What is expected:
Starting at the line with "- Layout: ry" and stopping at the final line, retype the data below exactly; do not carry over any pictures.

----- Dataset extract -----

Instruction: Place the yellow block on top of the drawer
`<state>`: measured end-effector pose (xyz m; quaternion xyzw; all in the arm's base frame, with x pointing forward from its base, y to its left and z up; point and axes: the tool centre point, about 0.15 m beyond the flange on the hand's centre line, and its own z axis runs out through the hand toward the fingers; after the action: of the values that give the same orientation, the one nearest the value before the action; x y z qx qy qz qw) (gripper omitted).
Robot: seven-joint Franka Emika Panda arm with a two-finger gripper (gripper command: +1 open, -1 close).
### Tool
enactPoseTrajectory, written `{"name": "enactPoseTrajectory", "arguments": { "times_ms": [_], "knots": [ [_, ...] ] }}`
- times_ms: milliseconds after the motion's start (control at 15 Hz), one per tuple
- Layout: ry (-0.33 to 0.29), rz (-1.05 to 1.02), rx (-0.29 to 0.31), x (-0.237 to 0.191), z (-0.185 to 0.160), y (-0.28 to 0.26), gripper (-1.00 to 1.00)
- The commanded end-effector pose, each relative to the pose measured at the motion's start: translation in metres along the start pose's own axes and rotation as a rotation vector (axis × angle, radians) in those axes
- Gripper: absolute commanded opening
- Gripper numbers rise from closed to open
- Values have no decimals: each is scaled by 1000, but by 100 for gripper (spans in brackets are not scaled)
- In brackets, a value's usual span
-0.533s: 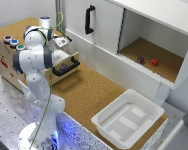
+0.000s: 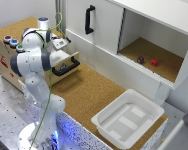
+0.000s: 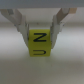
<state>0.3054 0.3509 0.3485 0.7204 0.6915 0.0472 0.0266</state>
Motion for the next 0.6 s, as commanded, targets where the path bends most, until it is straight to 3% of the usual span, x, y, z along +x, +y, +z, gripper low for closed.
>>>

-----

Response:
- Layout: ry (-0.33 to 0.29), rz (-1.05 to 1.02), rx (-0.29 to 0.31), x (-0.237 to 0.191), z (-0.185 to 0.160), y (-0.28 to 0.26), gripper (-1.00 to 1.00)
- The commanded end-effector pose, each relative to the pose measured at the motion's start: translation in metres along the start pose's own axes and rotation as a rotation vector (axis × angle, radians) in those axes
- Gripper: absolute commanded opening
- Gripper numbers rise from closed to open
- Values have no decimals: each is scaled by 1000, but by 100 for gripper (spans in brackets are not scaled)
- In brackets, a value's usual span
-0.533s: 
+0.000s: 
+0.000s: 
<state>0.3054 0.3509 0.3485 0.7204 0.6915 0.0472 0.0266</state>
Motion for the next 0.6 s, as commanded, targets where the path bends most, until it is straight to 3% of the usual span, x, y, z along +x, +y, +z, gripper low for closed.
>>>

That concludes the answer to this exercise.